Is solar energy worthwhile for Germany, given that the sun only shines here for about 2,000 hours a year?
It’s true that southern European countries have about 3,000 hours of sunshine per year, which is about a third more than here. But the potential of solar energy is still huge in Germany. By using less than one percent of the country’s surface area, we could cover well over a third of our total energy needs. And solar power has become very cheap in Germany. The first plants are currently being built and do not need any subsidies at all. In the interests of climate protection, it is vital that we ramp up the expansion of solar energy in Germany.
What are the solutions for storing solar energy?
When talking about storage, it’s important to distinguish between short-term and long-term storage, i.e. storage for just a few hours and storage that can last for many days. For long-term storage, we are focussing on power-to-gas. In this process, hydrogen and methane are produced from surplus solar electricity, which can then be stored in the existing gas network and converted back into electricity when required. Short-term storage uses solutions such as battery storage units that can be installed in people’s basements or utility rooms. These are the topics that the Solar Storage Systems research group is currently exploring at HTW Berlin.
Who or what is essential for you at HTW Berlin?
I always say that HTW Berlin is the best university in Germany. We have a great location and a fantastic working atmosphere. The Federal State of Berlin is renowned for being poor but sexy. In order to generate the necessary momentum under these conditions, a certain level of commitment is needed from everyone. It’s therefore not individual people who are essential, but rather the feeling of working together to achieve a common and important goal. This is very much the attitude on our Renewable Energy Systems study programme.
What do you enjoy most at HTW Berlin?
That’s hard to say when the week is only just beginning. Sometimes it’s holding a lecture and seeing how the students actively contribute and participate in discussions. Other times it’s when I see the fantastic results produced by my research group. TV interviews on energy transition topics are also a lot of fun. But sometimes I just like to sit in the sun and enjoy the amazing view of the Spree from the beach bar.

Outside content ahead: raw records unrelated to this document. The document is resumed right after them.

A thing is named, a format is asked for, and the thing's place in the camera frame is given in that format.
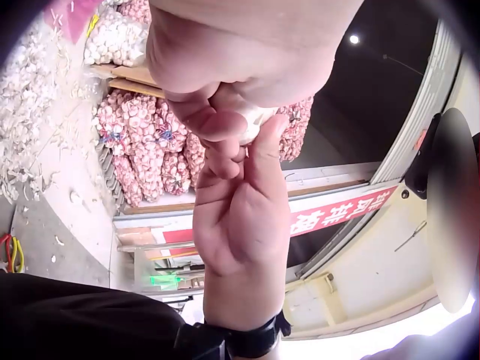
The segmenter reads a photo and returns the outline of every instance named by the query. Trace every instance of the wooden board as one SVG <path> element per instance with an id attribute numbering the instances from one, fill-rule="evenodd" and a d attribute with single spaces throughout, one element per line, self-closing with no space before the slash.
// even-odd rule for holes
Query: wooden board
<path id="1" fill-rule="evenodd" d="M 354 180 L 354 181 L 344 182 L 341 184 L 333 184 L 333 185 L 319 186 L 316 188 L 294 190 L 294 191 L 288 192 L 288 197 L 314 194 L 317 192 L 324 192 L 328 190 L 346 188 L 349 186 L 365 184 L 367 182 L 368 182 L 367 180 Z M 171 211 L 193 210 L 193 206 L 194 204 L 172 204 L 172 205 L 155 205 L 155 206 L 146 206 L 146 207 L 130 207 L 128 209 L 125 209 L 123 213 L 125 215 L 167 213 Z"/>
<path id="2" fill-rule="evenodd" d="M 150 71 L 148 70 L 146 65 L 140 65 L 133 68 L 119 66 L 112 70 L 112 74 L 118 77 L 126 78 L 128 80 L 136 81 L 138 83 L 160 88 L 155 83 L 152 76 L 150 76 Z"/>
<path id="3" fill-rule="evenodd" d="M 156 96 L 162 99 L 165 98 L 163 90 L 146 84 L 141 84 L 132 80 L 115 78 L 108 82 L 110 87 L 117 89 L 132 91 L 134 93 L 142 93 L 145 95 Z"/>

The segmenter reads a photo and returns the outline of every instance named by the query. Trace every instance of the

Where on campus do you get your best ideas?
HTW Berlin has one of the best canteens in Berlin. I often meet my research colleagues here to discuss research matters or other relevant social issues. I really enjoy these conversations and always come away with fresh ideas and perspectives.
Who would you like to have coffee or tea with?
Of all the famous figures, Greta Thunberg intrigues me the most. She managed to launch an incredibly important movement for our future with a very simple form of action. It showed us that we are all capable of achieving great things through what we do. However, since having a coffee with Greta would involve very long train journeys, I would probably prefer a cup of tea on a talk show where I could try to persuade key politicians to take the necessary action to protect the climate.